If you’re interested in collecting rainfall data you can get involved in a couple of ways
In addition to the automated rain gauges, SEPA also manages a network of volunteers who collect daily rainfall data. They are known as rainfall observers and play an important part in collecting rainfall data in Scotland.
We currently have 136 members of the public that volunteer as rainfall observers. Each day at 9am our volunteers measure and record the accumulated rainfall from their gauge. At the end of every month they submit their data to us for processing and entry into our databases and the Met Office national archive.
There is now a new rainfall data entry portal – Citizen science rainfall observers’ portal - that means anyone that is interested in collecting rainfall data can get involved even if they can’t meet the criteria that is required from our official rainfall observers.
The portal is available through Scotland’s Environment website and is open to any person, school or organisation that observes rainfall or who wants to start observing. Once registered you can start collecting and entering your data straight away.

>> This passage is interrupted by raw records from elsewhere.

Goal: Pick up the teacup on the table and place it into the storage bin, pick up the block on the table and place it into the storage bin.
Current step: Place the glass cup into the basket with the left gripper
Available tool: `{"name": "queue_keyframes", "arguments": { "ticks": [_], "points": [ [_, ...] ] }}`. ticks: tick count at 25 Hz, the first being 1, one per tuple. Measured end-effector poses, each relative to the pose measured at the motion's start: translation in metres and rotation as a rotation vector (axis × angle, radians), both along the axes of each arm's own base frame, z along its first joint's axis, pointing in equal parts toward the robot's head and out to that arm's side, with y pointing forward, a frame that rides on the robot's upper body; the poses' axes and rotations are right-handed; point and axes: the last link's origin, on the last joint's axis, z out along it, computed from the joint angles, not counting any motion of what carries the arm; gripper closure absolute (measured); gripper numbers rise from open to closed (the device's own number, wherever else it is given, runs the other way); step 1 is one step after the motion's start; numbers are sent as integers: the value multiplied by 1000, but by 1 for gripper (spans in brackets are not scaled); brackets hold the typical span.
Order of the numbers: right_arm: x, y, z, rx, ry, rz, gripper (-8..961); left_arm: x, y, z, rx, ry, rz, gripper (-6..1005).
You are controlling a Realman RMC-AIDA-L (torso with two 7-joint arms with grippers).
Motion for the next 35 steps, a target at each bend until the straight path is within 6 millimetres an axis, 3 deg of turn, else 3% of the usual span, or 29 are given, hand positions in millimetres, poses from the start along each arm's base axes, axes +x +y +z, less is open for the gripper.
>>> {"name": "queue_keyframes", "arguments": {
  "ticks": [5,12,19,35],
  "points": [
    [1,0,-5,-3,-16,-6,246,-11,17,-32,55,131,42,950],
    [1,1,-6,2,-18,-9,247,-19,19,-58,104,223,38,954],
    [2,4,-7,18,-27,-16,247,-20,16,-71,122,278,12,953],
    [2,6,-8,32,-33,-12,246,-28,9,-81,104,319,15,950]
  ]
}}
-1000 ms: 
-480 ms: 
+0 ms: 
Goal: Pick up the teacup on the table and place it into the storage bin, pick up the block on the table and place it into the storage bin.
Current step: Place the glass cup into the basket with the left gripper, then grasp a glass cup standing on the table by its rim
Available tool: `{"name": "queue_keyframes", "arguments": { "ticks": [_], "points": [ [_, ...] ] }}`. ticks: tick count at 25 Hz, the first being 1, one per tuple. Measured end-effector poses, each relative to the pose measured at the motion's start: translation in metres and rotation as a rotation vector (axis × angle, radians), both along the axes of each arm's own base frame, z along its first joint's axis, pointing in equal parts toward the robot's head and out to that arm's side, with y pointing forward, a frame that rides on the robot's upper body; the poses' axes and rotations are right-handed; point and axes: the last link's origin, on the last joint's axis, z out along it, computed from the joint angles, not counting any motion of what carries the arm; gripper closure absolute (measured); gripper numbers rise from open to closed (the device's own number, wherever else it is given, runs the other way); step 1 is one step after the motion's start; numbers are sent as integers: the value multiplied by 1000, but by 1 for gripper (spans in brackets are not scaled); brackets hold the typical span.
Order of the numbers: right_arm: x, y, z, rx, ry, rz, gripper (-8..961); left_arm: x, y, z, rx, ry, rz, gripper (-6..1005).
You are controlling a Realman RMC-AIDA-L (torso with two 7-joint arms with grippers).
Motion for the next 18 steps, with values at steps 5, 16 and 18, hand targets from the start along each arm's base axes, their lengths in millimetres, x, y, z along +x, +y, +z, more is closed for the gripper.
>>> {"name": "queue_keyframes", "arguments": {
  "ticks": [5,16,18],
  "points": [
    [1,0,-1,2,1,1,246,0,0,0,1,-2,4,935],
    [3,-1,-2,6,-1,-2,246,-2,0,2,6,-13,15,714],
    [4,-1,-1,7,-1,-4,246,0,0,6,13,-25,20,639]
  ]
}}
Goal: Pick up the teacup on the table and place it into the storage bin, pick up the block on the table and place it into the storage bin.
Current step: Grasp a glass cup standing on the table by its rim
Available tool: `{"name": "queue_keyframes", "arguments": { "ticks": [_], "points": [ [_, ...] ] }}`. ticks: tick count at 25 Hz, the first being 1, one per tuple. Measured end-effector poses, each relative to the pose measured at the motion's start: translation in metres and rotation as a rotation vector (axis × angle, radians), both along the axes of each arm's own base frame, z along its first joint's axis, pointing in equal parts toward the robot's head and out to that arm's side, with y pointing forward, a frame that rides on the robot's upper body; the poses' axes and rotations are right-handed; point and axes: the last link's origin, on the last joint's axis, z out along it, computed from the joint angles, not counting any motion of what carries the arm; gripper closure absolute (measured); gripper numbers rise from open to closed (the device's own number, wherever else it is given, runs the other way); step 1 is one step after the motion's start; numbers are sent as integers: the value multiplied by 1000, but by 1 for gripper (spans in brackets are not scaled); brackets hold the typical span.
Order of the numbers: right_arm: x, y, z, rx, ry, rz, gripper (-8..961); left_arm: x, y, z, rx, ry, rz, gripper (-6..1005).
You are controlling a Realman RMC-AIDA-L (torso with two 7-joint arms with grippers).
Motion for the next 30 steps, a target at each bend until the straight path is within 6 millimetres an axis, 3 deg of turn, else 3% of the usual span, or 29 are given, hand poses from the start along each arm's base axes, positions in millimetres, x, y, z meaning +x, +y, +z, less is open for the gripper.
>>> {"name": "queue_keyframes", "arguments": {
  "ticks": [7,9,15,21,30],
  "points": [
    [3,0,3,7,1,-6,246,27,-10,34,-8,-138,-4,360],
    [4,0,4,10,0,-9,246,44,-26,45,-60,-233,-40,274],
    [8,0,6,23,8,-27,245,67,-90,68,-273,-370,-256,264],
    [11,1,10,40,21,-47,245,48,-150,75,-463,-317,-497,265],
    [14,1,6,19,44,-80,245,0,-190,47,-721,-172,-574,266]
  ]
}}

Your data will be accessible to view or download through the portal and will automatically be sent to the Met Office WOW database for use in a number of real time applications, including helping SEPA in relation to flood risk management.
Check out our top tips for help getting started as a citizen science rainfall observer.
Our hydrologists use the data collected from the network of automated rain gauges to help make decisions about water resource management and flood forecasting.
The data also feeds into the Met Office’s national rainfall archive. This archive is used by government bodies, industry and researchers to inform weather and flood forecasting, long-term climate research and water resource management.
Please note if you are interested in becoming an official rainfall observers you will be provided with a rain gauge and further guidance on collecting data.